Good questions. Apparently, in “a hugely influential book”, first published in 1983 (!), on what he calls Cultural Literacy, Hirsch argued that
All American children needed a body of “core knowledge” which would allow them to function as fully rounded citizens – and that, as some were not absorbing this knowledge at home, they needed to be taught it at school. He even added an appendix, with long lists of facts, words and phrases whose significance every US child should know: the Adirondack Mountains; the Alamo; Alaska; the Founding Fathers.
In the ensuing years – during which Hirsch was greeted by the American right as a prophet and a saviour, and by the left as a scion of the empire of evil – these ideas solidified. Hirsch published a series of further works, which argued that children not only needed a clear body of factual knowledge but that they should also learn that knowledge in a very highly structured way – starting with basics and building up, rather than taking a more thematic approach.
Hirsch’s position as an influential figure in American education has long been established – he set up a body called the Core Knowledge Foundation, which has spread his philosophy across the States – but how did he come to be influential here?
Indeed. The answer is really quite simple: because our education system has been taken over by people whose model of learning is based on Victorian didacticism, as described by Charles Dickens in Hard Times:
Chapter I — The One Thing Needful
“NOW, what I want is, Facts. Teach these boys and girls nothing but Facts. Facts alone are wanted in life. Plant nothing else, and root out everything else. You can only form the minds of reasoning animals upon Facts: nothing else will ever be of any service to them. This is the principle on which I bring up my own children, and this is the principle on which I bring up these children. Stick to Facts, sir!”
The speaker, and the schoolmaster, and the third grown person present, all backed a little, and swept with their eyes the inclined plane of little vessels then and there arranged in order, ready to have imperial gallons of facts poured into them until they were full to the brim.
Chapter II — Murdering The Innocents
Michael Gove, sir. A man of realities. A man of facts and calculations. A man who proceeds upon the principle that two and two are four, and nothing over, and who is not to be talked into allowing for anything over. Toby Young, sir — peremptorily Toby — Toby Young. With a rule and a pair of scales, and the multiplication table always in his pocket, sir, ready to weigh and measure any parcel of human nature, and tell you exactly what it comes to. It is a mere question of figures, a case of simple arithmetic.

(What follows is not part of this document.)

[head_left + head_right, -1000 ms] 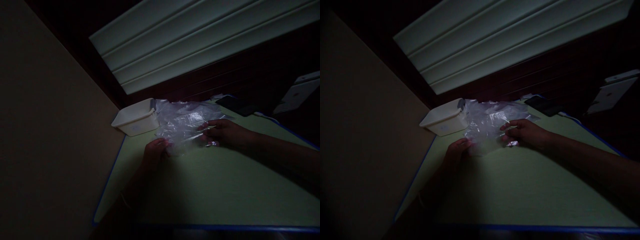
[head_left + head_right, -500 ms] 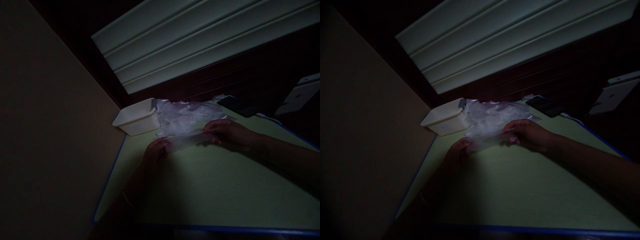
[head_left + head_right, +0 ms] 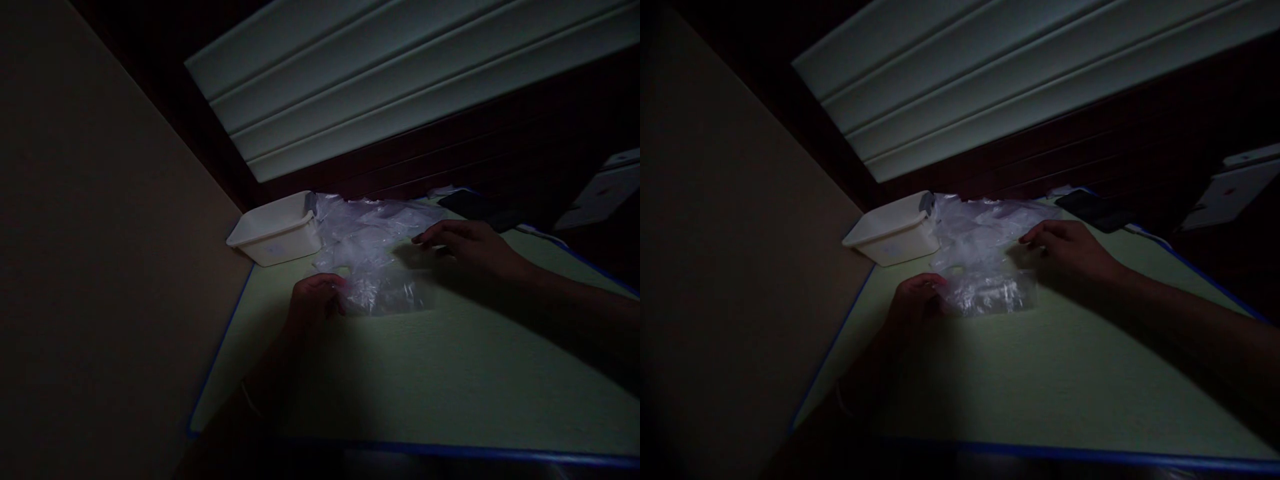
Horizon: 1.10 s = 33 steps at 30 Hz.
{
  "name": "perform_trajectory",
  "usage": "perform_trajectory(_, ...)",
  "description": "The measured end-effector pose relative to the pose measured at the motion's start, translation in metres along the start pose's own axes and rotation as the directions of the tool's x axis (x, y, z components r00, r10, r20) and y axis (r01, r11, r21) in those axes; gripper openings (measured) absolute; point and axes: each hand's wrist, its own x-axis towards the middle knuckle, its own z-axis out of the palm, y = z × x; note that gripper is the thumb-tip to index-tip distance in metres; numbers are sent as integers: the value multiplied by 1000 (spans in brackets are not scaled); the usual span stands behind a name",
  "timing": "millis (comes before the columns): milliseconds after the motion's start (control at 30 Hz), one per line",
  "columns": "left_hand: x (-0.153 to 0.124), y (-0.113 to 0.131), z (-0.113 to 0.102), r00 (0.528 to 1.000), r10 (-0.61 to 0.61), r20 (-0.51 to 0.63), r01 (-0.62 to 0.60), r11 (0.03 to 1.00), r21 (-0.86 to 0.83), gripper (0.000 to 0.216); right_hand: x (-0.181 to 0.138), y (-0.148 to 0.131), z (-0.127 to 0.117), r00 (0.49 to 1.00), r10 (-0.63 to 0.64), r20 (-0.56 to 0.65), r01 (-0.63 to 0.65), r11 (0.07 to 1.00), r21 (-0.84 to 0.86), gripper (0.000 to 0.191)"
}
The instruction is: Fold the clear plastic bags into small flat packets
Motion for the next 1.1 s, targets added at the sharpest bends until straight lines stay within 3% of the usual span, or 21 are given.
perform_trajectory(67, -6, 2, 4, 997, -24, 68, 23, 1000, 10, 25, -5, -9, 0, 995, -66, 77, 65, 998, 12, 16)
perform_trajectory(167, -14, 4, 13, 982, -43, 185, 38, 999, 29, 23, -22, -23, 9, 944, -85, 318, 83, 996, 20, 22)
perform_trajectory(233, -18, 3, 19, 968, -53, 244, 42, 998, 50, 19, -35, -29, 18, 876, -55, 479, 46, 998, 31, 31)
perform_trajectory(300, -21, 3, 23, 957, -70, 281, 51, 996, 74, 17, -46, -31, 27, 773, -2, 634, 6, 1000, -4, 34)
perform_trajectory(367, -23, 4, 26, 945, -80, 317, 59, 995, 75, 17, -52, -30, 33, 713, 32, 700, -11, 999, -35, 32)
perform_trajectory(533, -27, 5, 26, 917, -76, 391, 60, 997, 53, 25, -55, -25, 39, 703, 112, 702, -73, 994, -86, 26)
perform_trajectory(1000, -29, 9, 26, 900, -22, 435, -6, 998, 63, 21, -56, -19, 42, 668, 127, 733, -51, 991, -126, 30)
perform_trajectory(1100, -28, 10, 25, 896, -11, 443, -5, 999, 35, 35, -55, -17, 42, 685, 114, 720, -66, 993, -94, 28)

As he eagerly sparkled at them from the cellarage before mentioned, he seemed a kind of cannon loaded to the muzzle with facts, and prepared to blow them clean out of the regions of childhood at one discharge. He seemed a galvanizing apparatus, too, charged with a grim mechanical substitute for the tender young imaginations that were to be stormed away.
‘Girl number twenty,’ said Mr Gradgrind, squarely pointing with his square forefinger, ‘I don’t know that girl. Who is that girl?’
‘Sissy Jupe, sir,’ explained number twenty, blushing, standing up, and curtseying.
‘Sissy is not a name,’ said Mr Gradgrind. ‘Don’t call yourself Sissy. Call yourself Cecilia.’
‘It’s father as calls me Sissy, sir,’ returned the young girl in a trembling voice, and with another curtsey.
‘Then he has no business to do it,’ said Mr Gradgrind. ‘Tell him he mustn’t. Cecilia Jupe. Let me see. What is your father?’
‘He belongs to the horse-riding, if you please, sir.’
Mr Gradgrind frowned, and waved off the objectionable calling with his hand.
And so the peasantry must have their heads filled with Facts – facts about the Adirondack Mountains; the Alamo; Alaska; the Founding Fathers – if you’re in the USA. No doubt facts about the Pennines, Waterloo, Trafalgar, Cromwell, the British Empire, the House of Windsor and Winston Churchill, if you’re English. Lord knows which Facts we might drum into our children if we want them to grow up as Europeans, or even World Citizens. The important thing is that they must know and must remember the Facts that we adults already know – some of us – even though they have access to far more Facts on their smartphones than we could ever imagine.
The really outrageous thing about all this is that it’s a well known FACT that children learn far more and learn much faster if they’re actually interested in what they’re learning, and if they have some say in setting their own personalised learning agendas, having first of all established a love of learning for its own sake.
So – is the REAL agenda here to impose a view of the world – as to what’s important and what’s not important – on young children, and to ensure that from the very outset our children become, and remain, passive vessels who simply wait to have imperial gallons of government-approved FACTS poured into them, a la Gradgrind, and M’Choakumchild?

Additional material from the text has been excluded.